[Instructions for the task]: Reproduce all the data exactly, without pictures.
Top of Provided data
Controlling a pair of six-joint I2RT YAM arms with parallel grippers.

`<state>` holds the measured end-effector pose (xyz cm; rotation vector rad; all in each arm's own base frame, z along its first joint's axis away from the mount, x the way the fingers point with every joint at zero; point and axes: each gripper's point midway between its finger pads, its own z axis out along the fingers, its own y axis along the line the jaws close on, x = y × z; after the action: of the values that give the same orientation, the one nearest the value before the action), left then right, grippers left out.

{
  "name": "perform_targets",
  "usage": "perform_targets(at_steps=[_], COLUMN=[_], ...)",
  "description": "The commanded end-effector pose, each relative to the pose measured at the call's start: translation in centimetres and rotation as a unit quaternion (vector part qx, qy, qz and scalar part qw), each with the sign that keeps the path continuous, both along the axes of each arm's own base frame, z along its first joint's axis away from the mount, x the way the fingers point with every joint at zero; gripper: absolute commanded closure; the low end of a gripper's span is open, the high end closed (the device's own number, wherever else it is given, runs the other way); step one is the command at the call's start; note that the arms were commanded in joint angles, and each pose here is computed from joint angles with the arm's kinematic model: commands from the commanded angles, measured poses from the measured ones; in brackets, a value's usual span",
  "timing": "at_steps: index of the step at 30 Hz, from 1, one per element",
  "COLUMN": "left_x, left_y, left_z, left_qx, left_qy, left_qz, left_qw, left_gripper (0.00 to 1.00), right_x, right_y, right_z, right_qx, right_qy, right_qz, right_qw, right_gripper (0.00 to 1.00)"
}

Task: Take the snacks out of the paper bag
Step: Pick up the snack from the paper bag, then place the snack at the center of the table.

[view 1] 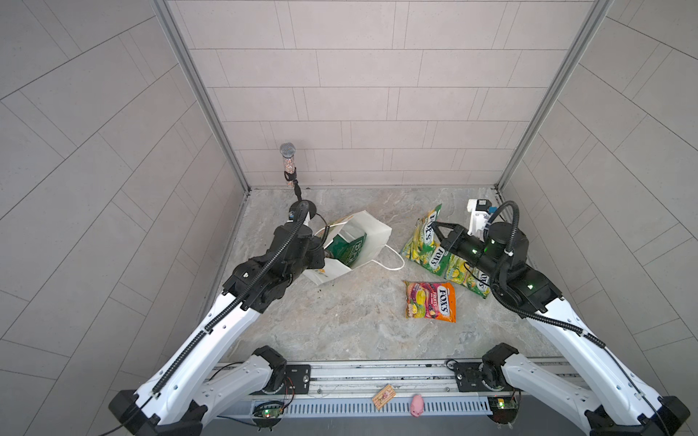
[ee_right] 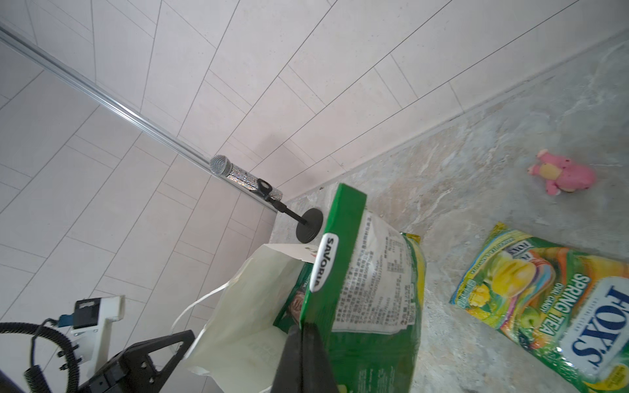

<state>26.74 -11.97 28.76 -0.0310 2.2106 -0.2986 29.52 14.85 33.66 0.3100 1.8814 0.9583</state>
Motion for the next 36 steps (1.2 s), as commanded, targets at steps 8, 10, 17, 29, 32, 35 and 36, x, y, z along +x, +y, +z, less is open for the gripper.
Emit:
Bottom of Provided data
[Solved problem]:
Controlling a pair of six-joint I2RT YAM arms with parallel grippers.

`<state>` holds the measured end-effector pose (xyz cm; rotation vector rad; all in each arm's own base frame, z along its first joint's axis away from the mount, x the way the fingers point with every joint at zero; point and axes: each gripper's point midway between its finger pads, its own z axis out along the fingers, its own y axis along the line the jaws close on, x = y × z; after the action: of the values that give the same orientation, the one nearest the value before the action), left then right, grippers left out.

{
  "name": "perform_targets",
  "usage": "perform_targets(at_steps=[_], COLUMN=[_], ...)",
  "description": "The commanded end-effector pose, each relative to the pose measured at the call's start: translation in centimetres and rotation as a unit quaternion (vector part qx, qy, qz and scalar part qw), each with the sign that keeps the path continuous, both along the axes of each arm's own base frame, z along its first joint's axis away from the mount, x the way the fingers point with every joint at zero; gripper: absolute commanded closure; the low end of a gripper's span is open, the high end closed (the device's own number, wherever else it is given, runs the other way); step one is the command at the call's start; note that the arms were commanded in joint angles, and each pose here is computed from joint angles with the arm's kinematic model: commands from the commanded angles, measured poses from the measured ones; in brackets, a value's usual span",
  "timing": "at_steps: index of the step at 30 Hz, from 1, one per element",
  "COLUMN": "left_x, left_y, left_z, left_qx, left_qy, left_qz, left_qw, left_gripper (0.00 to 1.00), right_x, right_y, right_z, right_qx, right_qy, right_qz, right_qw, right_gripper (0.00 to 1.00)"
}

Task: Take the snacks out of the paper bag
Step: Pick up the snack from the paper bag, then place the snack at the center of the table.

[view 1] 
[ee_right] 

<state>26.74 -11.97 28.76 -0.0310 2.2106 -0.2986 29.52 14.85 33.66 0.3100 1.8814 0.9583</state>
Motion for the next 36 steps (1.2 s), as commanded, targets at steps 8, 10, 17, 29, 32, 35 and 36, x, y, z along +x, +y, +z, less is open for the gripper.
Emit:

No additional work remains on the exercise.